Saturday, July 7, 2012

Scientists Find Brain Center for Decisions During Social Interactions

One small region of the brain carries information only for decisions during social interactions, a new study has revealed. Specifically, the area is active when we encounter a worthy opponent and decide whether to deceive them. A brain imaging study conducted by researchers at the Duke Center for Interdisciplinary Decision Science (D-CIDES) put human subjects through a functional MRI brain scan while playing a simplified game of poker against a computer and human opponents.

 Using computer algorithms to sort out what amount of information each area of the brain was processing, the team found only one brain region-the temporal-parietal junction, or TPJ --- carried information that was unique to decisions against the human opponent.

 Some of the time, the subjects were dealt an obviously weak hand. The brain signals in the TPJ told the researchers whether the subject would soon bluff against a human opponent, especially if that opponent was judged to be skilled. But against a computer, signals in the TPJ did not predict the subject's decisions. The TPJ is in a boundary area of the brain, and may be an intersection for two streams of information, said lead researcher McKell Carter, a postdoctoral fellow at Duke. 

 It brings together a flow of attentional information and biological information, such as "is that another person?" Carter observed that in general, participants paid more attention to their human opponent than their computer opponent while playing poker, which is consistent with humans' drive to be social. Throughout the poker game experiment, regions of the brain that are typically thought to be social in nature did not carry information specific to a social context. 

 "The fact that all of these brain regions that should be specifically social are used in other circumstances is a testament to the remarkable flexibility and efficiency of our brains," Carter said. "There are fundamental neural differences between decisions in social and non-social situations," said D-CIDES Director Scott Huettel, the Hubbard professor of psychology and neuroscience at Duke and senior author of the study. 

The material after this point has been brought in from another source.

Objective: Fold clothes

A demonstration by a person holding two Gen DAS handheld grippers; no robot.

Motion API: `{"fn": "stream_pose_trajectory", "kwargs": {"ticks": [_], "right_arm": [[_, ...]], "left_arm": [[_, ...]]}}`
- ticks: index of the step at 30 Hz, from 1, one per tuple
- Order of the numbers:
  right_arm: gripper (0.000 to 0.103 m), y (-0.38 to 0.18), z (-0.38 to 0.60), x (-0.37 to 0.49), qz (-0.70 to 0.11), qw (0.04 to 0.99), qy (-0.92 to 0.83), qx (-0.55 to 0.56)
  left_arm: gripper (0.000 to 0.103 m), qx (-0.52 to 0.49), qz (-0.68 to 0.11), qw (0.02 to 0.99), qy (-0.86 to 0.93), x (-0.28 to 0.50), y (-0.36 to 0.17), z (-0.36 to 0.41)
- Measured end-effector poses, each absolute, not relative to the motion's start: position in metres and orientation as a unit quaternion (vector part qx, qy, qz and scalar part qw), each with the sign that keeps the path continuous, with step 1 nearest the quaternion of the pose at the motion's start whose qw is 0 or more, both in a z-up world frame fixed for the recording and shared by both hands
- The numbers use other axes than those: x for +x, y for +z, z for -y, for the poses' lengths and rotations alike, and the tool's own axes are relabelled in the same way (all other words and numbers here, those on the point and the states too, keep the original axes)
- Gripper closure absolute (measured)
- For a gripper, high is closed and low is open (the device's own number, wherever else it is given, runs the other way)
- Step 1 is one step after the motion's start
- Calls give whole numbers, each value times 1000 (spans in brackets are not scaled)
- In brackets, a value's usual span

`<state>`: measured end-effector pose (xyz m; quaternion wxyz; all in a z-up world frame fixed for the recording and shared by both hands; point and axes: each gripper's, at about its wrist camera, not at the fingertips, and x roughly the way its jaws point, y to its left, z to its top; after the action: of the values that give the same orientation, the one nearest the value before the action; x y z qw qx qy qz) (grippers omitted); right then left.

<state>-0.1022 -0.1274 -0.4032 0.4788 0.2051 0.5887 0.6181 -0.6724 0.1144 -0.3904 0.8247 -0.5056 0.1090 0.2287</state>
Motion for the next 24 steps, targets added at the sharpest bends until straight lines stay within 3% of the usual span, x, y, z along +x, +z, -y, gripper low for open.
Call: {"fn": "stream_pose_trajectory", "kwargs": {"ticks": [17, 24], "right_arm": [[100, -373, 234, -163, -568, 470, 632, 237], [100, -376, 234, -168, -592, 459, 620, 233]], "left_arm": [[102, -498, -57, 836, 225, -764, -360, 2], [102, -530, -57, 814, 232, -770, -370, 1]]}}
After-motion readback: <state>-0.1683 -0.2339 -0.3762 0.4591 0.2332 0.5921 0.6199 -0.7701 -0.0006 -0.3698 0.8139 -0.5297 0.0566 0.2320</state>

 "Social information may cause our brain to play by different rules than non-social information, and it will be important for both scientists and policymakers to understand what causes us to approach a decision in a social or a non-social manner. "Understanding how the brain identifies important competitors and collaborators-those people who are most relevant for our future behavior-will lead to new insights into social phenomena like dehumanization and empathy," Huettel added.